BRIEF:
Repeat all of the data exactly. Leave nothing out.

INPUT:
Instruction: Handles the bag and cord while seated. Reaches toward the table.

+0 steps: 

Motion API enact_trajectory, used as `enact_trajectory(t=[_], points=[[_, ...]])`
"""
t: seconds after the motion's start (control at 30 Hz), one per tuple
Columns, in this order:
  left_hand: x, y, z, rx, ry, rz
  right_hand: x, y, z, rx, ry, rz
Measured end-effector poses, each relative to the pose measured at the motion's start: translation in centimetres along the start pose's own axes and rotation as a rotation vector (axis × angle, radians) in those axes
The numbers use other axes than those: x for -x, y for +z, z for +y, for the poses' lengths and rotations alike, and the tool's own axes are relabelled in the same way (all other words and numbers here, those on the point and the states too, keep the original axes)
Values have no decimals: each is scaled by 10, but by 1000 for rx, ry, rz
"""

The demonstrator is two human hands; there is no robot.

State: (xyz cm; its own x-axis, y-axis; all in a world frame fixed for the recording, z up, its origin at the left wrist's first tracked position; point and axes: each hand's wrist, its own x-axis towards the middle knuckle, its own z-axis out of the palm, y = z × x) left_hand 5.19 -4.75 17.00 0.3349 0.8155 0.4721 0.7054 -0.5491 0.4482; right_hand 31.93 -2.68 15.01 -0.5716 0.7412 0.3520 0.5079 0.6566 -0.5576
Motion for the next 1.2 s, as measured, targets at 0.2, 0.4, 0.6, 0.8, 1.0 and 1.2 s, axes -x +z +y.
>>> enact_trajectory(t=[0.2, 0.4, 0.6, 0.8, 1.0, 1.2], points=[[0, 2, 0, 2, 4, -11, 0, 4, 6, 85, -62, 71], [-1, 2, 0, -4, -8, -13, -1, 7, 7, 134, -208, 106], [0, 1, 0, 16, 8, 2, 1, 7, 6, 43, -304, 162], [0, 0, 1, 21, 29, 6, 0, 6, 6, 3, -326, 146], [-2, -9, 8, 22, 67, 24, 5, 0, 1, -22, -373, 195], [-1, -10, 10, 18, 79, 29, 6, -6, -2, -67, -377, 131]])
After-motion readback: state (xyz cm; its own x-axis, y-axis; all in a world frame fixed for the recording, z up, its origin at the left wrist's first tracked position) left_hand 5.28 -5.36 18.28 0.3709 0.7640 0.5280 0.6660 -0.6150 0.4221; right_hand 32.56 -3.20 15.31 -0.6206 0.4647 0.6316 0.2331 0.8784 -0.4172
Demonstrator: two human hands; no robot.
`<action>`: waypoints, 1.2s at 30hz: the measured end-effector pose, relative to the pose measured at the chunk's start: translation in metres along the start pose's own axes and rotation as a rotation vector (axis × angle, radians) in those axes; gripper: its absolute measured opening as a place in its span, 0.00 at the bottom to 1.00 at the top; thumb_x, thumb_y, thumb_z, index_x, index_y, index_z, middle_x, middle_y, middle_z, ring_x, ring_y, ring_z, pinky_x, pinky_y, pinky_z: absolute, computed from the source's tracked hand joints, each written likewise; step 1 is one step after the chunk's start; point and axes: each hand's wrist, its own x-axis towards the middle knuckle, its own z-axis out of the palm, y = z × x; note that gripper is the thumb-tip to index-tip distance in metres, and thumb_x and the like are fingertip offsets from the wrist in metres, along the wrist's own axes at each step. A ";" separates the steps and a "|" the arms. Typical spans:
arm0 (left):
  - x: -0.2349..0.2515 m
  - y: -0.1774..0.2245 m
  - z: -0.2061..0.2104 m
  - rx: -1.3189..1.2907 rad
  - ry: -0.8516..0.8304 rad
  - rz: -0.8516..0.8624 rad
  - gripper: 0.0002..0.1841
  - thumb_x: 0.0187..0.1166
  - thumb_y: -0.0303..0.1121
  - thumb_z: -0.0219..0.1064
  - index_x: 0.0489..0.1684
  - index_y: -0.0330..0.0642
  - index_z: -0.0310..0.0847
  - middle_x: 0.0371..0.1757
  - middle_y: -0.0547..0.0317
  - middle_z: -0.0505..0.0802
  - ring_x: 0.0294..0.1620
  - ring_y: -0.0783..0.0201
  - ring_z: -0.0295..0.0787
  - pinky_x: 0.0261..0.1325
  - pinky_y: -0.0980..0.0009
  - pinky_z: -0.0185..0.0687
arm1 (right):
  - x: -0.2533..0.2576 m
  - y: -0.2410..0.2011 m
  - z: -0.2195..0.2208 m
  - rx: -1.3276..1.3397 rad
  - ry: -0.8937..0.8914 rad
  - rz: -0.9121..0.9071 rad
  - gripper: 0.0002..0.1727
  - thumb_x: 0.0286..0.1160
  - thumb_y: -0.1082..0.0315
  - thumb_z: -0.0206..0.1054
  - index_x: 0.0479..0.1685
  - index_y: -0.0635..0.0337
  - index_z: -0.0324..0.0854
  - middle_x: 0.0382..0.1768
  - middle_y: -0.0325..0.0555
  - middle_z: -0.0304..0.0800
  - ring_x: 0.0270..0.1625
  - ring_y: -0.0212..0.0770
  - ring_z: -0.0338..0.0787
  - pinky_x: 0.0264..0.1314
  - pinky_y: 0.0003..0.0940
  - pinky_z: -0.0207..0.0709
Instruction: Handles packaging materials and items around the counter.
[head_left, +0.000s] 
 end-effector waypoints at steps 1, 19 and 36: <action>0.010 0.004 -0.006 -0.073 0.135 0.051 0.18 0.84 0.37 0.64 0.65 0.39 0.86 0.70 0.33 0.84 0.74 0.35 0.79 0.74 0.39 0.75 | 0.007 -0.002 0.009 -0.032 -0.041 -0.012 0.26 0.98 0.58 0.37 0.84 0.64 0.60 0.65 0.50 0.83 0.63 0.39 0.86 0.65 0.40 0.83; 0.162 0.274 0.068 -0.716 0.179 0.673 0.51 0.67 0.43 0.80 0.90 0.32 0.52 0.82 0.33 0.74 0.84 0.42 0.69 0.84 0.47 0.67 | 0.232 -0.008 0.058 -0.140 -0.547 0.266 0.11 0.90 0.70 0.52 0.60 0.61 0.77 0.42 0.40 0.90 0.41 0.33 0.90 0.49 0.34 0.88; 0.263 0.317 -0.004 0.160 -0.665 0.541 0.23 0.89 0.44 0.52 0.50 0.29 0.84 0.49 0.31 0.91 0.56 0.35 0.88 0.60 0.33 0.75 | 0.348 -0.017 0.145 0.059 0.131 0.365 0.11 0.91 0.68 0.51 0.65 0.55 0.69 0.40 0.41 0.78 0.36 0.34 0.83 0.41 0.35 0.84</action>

WRITTEN SOLUTION:
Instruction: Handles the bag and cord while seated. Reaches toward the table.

+0 steps: 

Motion API enact_trajectory, used as `enact_trajectory(t=[_], points=[[_, ...]])`
"""
t: seconds after the motion's start (control at 30 Hz), one per tuple
Columns, in this order:
  left_hand: x, y, z, rx, ry, rz
  right_hand: x, y, z, rx, ry, rz
Measured end-effector poses, each relative to the pose measured at the motion's start: translation in centimetres along the start pose's own axes and rotation as a rotation vector (axis × angle, radians) in those axes
The numbers use other axes than those: x for -x, y for +z, z for +y, for the poses' lengths and rotations alike, and the tool's own axes are relabelled in the same way (all other words and numbers here, those on the point and the states too, keep the original axes)
Values have no decimals: each is scaled by 10, but by 1000 for rx, ry, rz
"""

The demonstrator is two human hands; there is no robot.

State: (xyz cm; its own x-axis, y-axis; all in a world frame fixed for the recording, z up, its origin at the left wrist's first tracked position; point and axes: each hand's wrist, its own x-axis towards the middle knuckle, its own z-axis out of the palm, y = z × x) left_hand 5.19 -4.75 17.00 0.3349 0.8155 0.4721 0.7054 -0.5491 0.4482; right_hand 31.93 -2.68 15.01 -0.5716 0.7412 0.3520 0.5079 0.6566 -0.5576
Motion for the next 1.2 s, as measured, targets at 0.2, 0.4, 0.6, 0.8, 1.0 and 1.2 s, axes -x +z +y.
>>> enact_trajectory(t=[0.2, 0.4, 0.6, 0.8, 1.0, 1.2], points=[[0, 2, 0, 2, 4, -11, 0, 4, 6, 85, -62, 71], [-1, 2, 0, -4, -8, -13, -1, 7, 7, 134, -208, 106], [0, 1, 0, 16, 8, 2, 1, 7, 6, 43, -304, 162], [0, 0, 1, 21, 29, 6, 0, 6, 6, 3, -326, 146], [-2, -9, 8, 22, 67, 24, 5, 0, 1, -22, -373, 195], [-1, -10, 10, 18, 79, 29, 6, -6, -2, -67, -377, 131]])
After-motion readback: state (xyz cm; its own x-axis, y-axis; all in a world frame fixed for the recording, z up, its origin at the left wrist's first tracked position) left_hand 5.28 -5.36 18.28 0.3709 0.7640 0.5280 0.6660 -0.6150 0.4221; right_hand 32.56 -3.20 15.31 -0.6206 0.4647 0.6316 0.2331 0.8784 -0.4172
Demonstrator: two human hands; no robot.
`<action>`: waypoints, 1.2s at 30hz: the measured end-effector pose, relative to the pose measured at the chunk's start: translation in metres along the start pose's own axes and rotation as a rotation vector (axis × angle, radians) in those axes; gripper: its absolute measured opening as a place in its span, 0.00 at the bottom to 1.00 at the top; thumb_x, thumb_y, thumb_z, index_x, index_y, index_z, middle_x, middle_y, middle_z, ring_x, ring_y, ring_z, pinky_x, pinky_y, pinky_z: absolute, computed from the source's tracked hand joints, each written likewise; step 1 is one step after the chunk's start; point and axes: each hand's wrist, its own x-axis towards the middle knuckle, its own z-axis out of the palm, y = z × x; note that gripper is the thumb-tip to index-tip distance in metres, and thumb_x and the like are fingertip offsets from the wrist in metres, along the wrist's own axes at each step. A ";" separates the steps and a "|" the arms. Typical spans:
arm0 (left):
  - x: -0.2349..0.2515 m
  - y: -0.1774..0.2245 m
  - z: -0.2061..0.2104 m
  - rx: -1.3189..1.2907 rad
  - ry: -0.8516..0.8304 rad
  - rz: -0.8516..0.8624 rad
  - gripper: 0.0002..0.1841
  - thumb_x: 0.0187..0.1166
  - thumb_y: -0.0303..0.1121
  - thumb_z: -0.0219..0.1064
  - index_x: 0.0489..0.1684
  - index_y: -0.0330..0.0642
  - index_z: -0.0310..0.0847
  - middle_x: 0.0371..0.1757
  - middle_y: -0.0547..0.0317
  - middle_z: -0.0505..0.0802
  - ring_x: 0.0294..0.1620
  - ring_y: -0.0783..0.0201
  - ring_z: -0.0295..0.0787
  - pinky_x: 0.0261..0.1325
  - pinky_y: -0.0980..0.0009
  - pinky_z: -0.0185..0.0687
arm1 (right):
  - x: -0.2533..0.2576 m
  - y: -0.2410..0.2011 m
  - z: -0.2195..0.2208 m
  - rx: -1.3276..1.3397 rad
  - ry: -0.8937..0.8914 rad
  - rz: -0.9121..0.9071 rad
  - gripper: 0.0002..0.1727
  - thumb_x: 0.0286..0.1160
  - thumb_y: -0.1082..0.0315
  - thumb_z: -0.0206..0.1054
  - index_x: 0.0479..0.1685
  - index_y: -0.0635..0.0337
  - index_z: -0.0324..0.0854
  - middle_x: 0.0382..0.1768
  - middle_y: -0.0325..0.0555
  - middle_z: -0.0304..0.0800
  - ring_x: 0.0270..0.1625
  - ring_y: -0.0212..0.0770
  - ring_z: -0.0338..0.0787
  - pinky_x: 0.0264..0.1314
  - pinky_y: 0.0003..0.0940
  - pinky_z: -0.0207..0.0709
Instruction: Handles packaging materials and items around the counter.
[head_left, +0.000s] 
 end-effector waypoints at steps 1, 19 and 36: <action>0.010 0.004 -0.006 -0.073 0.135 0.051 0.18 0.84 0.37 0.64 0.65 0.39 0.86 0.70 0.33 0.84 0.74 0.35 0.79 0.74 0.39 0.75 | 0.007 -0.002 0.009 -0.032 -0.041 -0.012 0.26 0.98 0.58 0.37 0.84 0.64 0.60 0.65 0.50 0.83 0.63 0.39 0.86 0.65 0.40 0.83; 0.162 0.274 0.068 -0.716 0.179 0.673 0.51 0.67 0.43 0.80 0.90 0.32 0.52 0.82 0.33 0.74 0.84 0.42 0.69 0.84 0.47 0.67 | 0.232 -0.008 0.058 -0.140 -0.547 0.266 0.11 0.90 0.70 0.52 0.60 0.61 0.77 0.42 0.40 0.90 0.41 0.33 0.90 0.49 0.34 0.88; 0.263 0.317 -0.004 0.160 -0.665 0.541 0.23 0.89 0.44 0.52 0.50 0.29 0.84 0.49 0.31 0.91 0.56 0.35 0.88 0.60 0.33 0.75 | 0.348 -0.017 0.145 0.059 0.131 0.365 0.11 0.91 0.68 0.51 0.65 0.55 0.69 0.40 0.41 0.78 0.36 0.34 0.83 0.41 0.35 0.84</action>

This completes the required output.